MLOps Pipeline in Production: From Experiment to Reliable ML System¶
Most ML projects fail not because of a bad model, but because of poor infrastructure around it. 87% of ML models never make it to production (Gartner, 2025). MLOps is the discipline that solves this problem.

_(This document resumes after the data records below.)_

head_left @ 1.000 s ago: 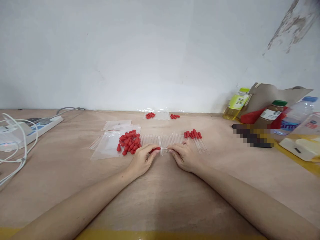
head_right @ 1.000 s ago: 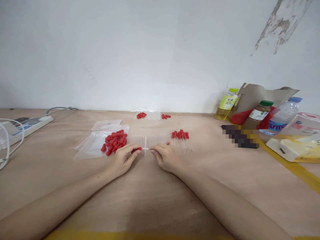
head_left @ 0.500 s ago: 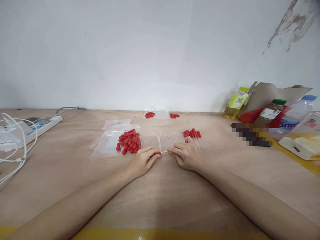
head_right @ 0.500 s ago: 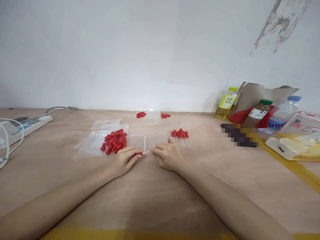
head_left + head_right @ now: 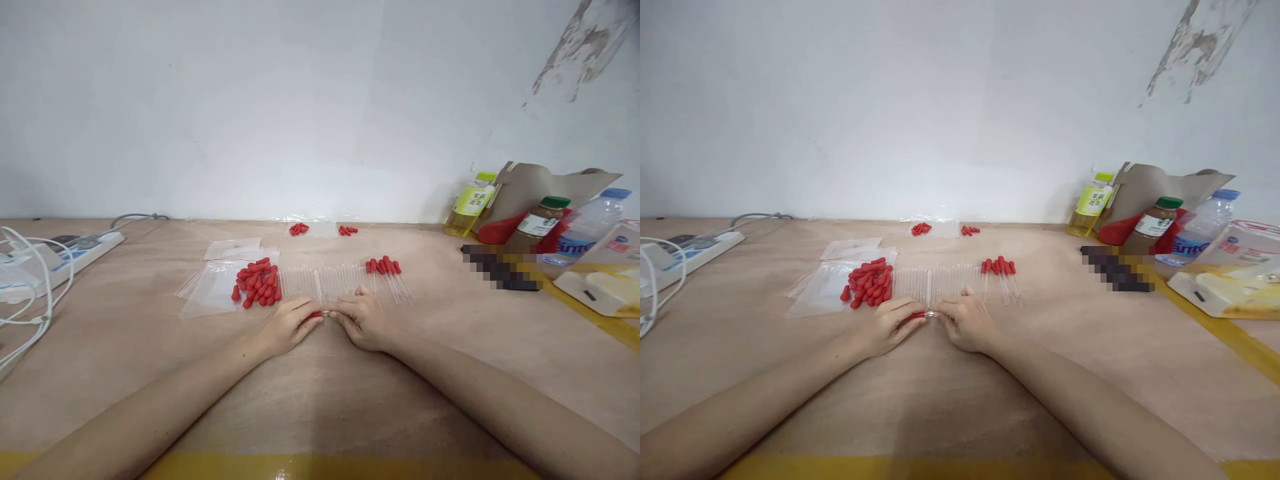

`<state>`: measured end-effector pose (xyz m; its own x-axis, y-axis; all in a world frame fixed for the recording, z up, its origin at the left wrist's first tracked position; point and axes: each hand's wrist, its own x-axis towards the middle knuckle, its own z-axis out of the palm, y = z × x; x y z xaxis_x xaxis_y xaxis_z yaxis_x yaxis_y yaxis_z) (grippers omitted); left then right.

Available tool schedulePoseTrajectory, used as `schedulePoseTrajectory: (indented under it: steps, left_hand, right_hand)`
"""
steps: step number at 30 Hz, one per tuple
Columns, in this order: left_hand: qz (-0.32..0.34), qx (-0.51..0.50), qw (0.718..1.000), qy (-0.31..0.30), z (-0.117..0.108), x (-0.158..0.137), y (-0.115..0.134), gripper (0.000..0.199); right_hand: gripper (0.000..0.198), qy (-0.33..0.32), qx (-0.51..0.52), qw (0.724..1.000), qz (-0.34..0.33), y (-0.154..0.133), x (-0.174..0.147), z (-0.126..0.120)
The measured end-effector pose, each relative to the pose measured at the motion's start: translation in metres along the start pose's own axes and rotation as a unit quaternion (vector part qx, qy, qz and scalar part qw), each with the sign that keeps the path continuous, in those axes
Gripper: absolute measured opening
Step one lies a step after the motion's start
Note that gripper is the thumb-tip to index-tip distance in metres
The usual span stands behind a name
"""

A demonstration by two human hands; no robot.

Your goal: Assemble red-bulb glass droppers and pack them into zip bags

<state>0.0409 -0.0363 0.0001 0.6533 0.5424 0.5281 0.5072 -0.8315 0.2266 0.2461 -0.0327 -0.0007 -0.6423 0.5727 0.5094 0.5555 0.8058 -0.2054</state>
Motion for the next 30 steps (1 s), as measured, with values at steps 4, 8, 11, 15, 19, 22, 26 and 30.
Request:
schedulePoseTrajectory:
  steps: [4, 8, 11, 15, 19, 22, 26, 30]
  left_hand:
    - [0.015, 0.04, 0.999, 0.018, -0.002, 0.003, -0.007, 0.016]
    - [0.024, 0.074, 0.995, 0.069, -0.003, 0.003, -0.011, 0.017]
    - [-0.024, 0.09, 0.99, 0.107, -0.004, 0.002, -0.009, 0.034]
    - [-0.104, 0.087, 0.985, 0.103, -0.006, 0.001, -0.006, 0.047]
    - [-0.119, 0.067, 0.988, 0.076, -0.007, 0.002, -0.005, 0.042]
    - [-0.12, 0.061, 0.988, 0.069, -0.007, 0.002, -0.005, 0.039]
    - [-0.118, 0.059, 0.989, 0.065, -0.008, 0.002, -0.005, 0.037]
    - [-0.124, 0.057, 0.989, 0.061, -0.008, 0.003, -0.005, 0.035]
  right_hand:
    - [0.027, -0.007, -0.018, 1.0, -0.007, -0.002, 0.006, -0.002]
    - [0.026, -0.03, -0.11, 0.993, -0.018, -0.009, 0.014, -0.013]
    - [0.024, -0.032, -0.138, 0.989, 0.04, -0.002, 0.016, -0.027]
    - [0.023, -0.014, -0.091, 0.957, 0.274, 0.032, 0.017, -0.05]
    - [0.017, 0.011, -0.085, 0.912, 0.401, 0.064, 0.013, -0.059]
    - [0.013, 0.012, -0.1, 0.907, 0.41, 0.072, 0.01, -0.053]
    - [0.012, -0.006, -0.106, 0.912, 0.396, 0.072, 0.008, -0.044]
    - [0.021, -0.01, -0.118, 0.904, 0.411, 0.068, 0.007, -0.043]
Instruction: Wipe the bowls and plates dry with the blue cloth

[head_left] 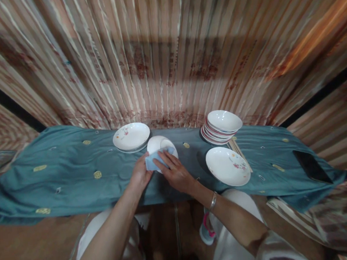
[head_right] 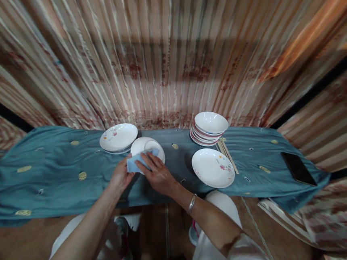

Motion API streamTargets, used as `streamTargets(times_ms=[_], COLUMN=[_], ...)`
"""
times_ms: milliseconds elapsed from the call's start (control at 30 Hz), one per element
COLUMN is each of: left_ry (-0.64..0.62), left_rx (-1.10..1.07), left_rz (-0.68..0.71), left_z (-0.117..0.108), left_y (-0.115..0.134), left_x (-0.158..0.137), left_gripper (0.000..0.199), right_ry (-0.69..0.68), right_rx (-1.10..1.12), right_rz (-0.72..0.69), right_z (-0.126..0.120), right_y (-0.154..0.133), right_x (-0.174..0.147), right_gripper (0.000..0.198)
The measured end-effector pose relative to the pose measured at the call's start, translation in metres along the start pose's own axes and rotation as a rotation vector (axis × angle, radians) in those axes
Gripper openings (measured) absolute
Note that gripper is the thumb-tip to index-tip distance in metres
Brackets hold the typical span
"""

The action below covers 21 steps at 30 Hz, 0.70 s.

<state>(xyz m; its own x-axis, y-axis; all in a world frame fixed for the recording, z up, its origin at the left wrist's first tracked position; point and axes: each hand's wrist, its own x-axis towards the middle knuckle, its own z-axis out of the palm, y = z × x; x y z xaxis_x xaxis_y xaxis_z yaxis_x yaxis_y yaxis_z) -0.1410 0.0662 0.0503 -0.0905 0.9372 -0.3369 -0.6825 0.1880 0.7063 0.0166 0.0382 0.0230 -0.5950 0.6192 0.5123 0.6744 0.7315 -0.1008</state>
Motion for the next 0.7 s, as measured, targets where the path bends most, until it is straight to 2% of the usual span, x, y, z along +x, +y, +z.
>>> streamTargets(times_ms=[233,433,567,700], left_ry=[0.017,0.069,0.009,-0.059], left_rx=[0.003,0.016,0.049,0.103], left_rz=[-0.089,-0.037,0.000,-0.015], left_z=[-0.004,-0.010,-0.009,-0.001], left_y=[0.000,0.001,0.000,0.002], left_x=[0.004,0.008,0.007,-0.002], left_gripper=[0.016,0.011,0.014,0.012], right_ry=[-0.049,-0.114,-0.097,-0.008], right_rx=[-0.043,-0.041,-0.040,-0.040], right_rz=[-0.055,-0.077,-0.072,-0.069], right_z=[0.004,0.005,0.007,0.004], right_y=[-0.002,0.003,0.003,0.002], right_x=[-0.019,-0.034,-0.034,-0.023], right_gripper=[0.051,0.052,0.050,0.046])
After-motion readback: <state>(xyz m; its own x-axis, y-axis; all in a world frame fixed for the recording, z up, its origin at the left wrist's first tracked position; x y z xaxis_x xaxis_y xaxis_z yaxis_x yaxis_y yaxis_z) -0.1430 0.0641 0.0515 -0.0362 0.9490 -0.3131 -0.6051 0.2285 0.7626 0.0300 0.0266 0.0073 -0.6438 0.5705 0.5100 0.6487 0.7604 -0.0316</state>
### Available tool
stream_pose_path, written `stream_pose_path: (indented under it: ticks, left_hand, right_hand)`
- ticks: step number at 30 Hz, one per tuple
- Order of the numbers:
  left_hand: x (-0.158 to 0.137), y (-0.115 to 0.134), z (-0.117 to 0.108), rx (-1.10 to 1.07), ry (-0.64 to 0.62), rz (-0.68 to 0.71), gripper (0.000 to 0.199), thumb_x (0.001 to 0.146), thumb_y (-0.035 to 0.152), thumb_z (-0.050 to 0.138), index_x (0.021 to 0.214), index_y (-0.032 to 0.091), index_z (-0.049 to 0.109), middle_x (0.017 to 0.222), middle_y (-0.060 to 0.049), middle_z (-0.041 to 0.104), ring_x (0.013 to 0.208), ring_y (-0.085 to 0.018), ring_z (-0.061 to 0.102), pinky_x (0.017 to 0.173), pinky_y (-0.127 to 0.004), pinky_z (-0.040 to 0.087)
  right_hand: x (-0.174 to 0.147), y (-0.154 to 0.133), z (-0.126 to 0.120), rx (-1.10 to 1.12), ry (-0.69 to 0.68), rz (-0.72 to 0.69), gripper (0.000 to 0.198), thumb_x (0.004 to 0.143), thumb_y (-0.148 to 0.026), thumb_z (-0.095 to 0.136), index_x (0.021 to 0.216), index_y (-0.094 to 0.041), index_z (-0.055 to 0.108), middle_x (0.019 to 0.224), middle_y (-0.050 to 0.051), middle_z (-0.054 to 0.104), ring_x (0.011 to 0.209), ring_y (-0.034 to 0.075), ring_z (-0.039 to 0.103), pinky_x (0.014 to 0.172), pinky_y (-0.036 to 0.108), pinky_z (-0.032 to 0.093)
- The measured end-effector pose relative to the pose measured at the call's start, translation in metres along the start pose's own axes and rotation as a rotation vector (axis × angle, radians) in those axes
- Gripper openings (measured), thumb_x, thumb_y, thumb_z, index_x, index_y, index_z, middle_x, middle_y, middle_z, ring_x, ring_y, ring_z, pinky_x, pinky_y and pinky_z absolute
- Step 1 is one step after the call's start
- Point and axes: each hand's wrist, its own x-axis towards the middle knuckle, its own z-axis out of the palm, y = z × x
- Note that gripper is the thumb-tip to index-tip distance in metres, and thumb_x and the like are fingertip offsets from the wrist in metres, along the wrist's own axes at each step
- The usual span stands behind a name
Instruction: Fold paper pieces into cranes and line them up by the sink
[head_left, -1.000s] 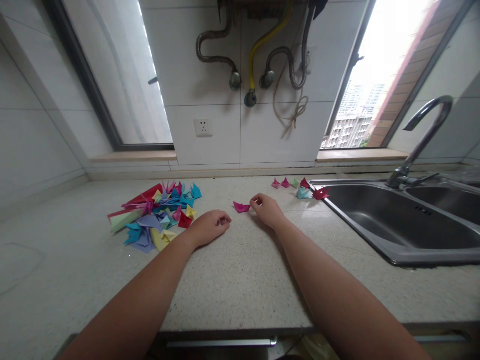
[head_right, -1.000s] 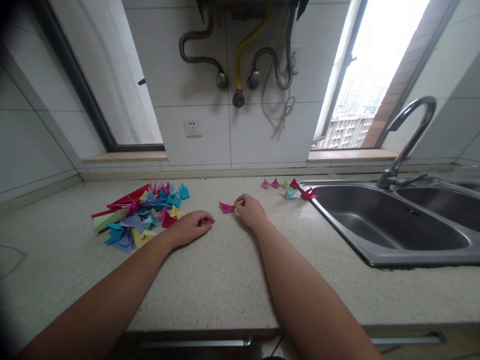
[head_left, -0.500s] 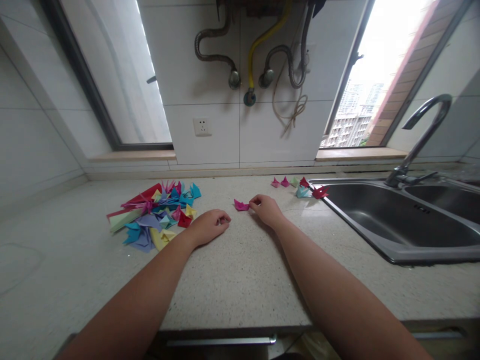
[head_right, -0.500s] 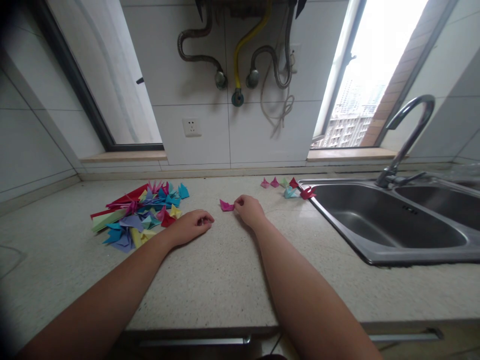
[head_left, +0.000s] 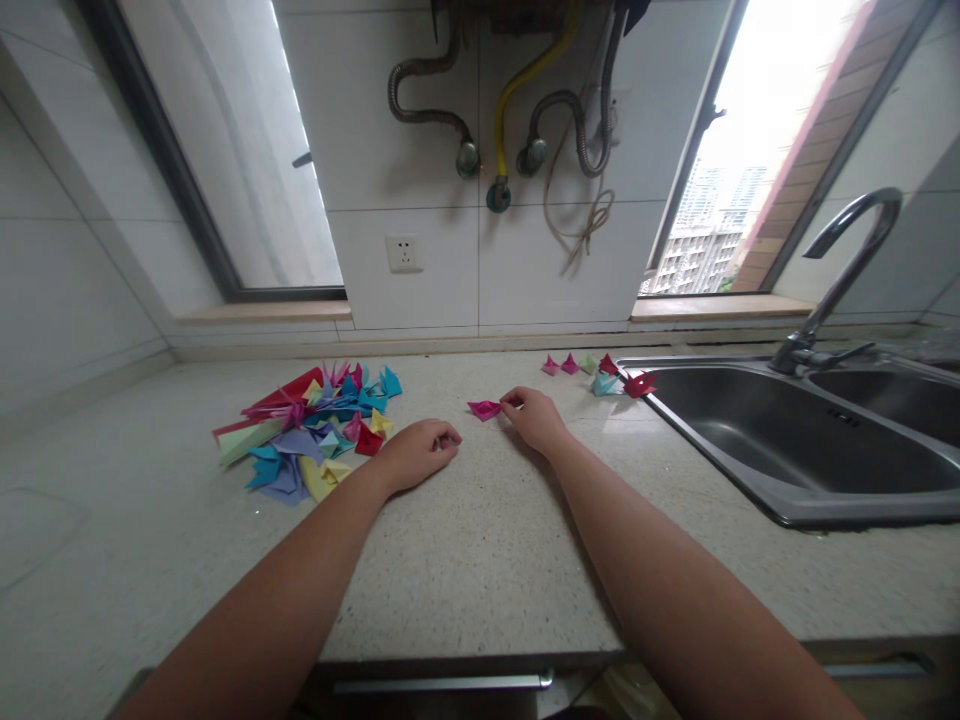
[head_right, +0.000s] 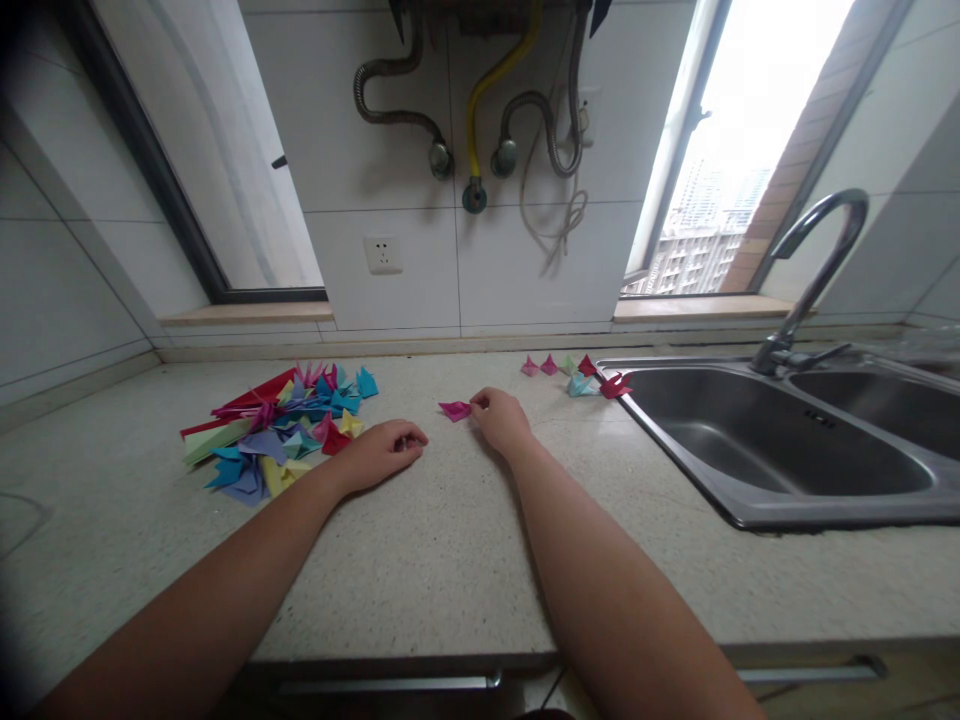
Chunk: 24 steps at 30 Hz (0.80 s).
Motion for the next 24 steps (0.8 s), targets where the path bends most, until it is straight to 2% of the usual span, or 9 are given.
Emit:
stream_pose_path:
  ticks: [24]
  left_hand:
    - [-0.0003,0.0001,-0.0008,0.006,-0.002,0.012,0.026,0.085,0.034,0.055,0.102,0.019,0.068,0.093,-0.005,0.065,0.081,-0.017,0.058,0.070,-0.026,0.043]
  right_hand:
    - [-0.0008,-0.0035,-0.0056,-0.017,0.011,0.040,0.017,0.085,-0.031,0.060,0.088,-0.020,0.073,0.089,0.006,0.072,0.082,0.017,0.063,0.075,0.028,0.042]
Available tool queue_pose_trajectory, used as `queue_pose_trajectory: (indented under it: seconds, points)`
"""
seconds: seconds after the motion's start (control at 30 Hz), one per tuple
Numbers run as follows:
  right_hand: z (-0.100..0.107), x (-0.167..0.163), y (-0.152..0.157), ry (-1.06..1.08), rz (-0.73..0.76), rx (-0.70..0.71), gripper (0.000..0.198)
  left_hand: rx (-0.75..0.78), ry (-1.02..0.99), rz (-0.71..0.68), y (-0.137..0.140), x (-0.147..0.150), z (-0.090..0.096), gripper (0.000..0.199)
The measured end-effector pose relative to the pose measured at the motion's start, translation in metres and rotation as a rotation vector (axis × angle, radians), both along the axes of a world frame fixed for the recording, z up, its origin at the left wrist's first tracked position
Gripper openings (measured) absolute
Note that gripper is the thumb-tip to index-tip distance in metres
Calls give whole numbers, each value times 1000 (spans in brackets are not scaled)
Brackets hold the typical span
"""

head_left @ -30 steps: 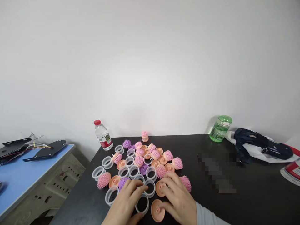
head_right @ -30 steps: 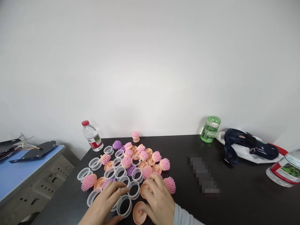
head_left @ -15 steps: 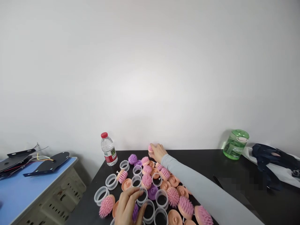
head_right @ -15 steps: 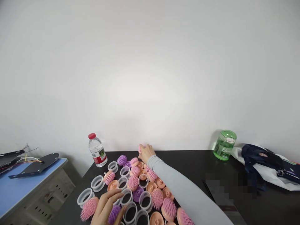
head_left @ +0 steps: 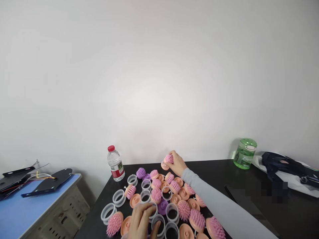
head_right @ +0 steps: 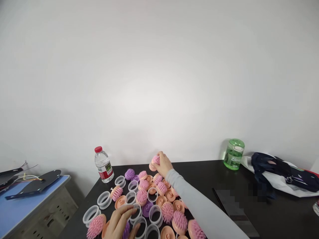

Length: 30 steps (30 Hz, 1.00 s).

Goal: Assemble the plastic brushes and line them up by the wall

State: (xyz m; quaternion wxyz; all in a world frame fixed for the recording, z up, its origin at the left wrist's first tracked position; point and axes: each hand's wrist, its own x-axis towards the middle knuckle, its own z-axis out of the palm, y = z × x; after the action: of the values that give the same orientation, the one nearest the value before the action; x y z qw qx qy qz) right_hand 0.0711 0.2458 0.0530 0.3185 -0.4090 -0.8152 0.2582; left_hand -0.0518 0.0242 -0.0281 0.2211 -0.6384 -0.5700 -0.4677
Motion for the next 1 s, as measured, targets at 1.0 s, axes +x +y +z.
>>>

Anatomy of a Production ML Pipeline¶
┌────────────┐ ┌──────────────┐ ┌─────────────┐ ┌──────────────┐
│ Data │──▶│ Feature │──▶│ Training │──▶│ Model │
│ Ingestion │ │ Engineering │ │ Pipeline │ │ Registry │
└────────────┘ └──────────────┘ └─────────────┘ └──────────────┘
│ │
▼ ▼
┌──────────────┐ ┌──────────────┐
│ Feature │ │ Serving │
│ Store │──────────────────────▶│ (API/Batch) │
└──────────────┘ └──────────────┘
│
▼
┌──────────────┐
│ Monitoring │
│ & Drift │
└──────────────┘
1. Feature Store — The Heart of ML Infrastructure¶
A feature store is a central repository for ML features — cleaned, transformed data attributes ready for both training and inference.
Why a Feature Store?¶
- Consistency: the same features in training and production (eliminating training-serving skew)
- Reusability: features shared across teams and models
- Temporal correctness: point-in-time correct joins (no data leakage)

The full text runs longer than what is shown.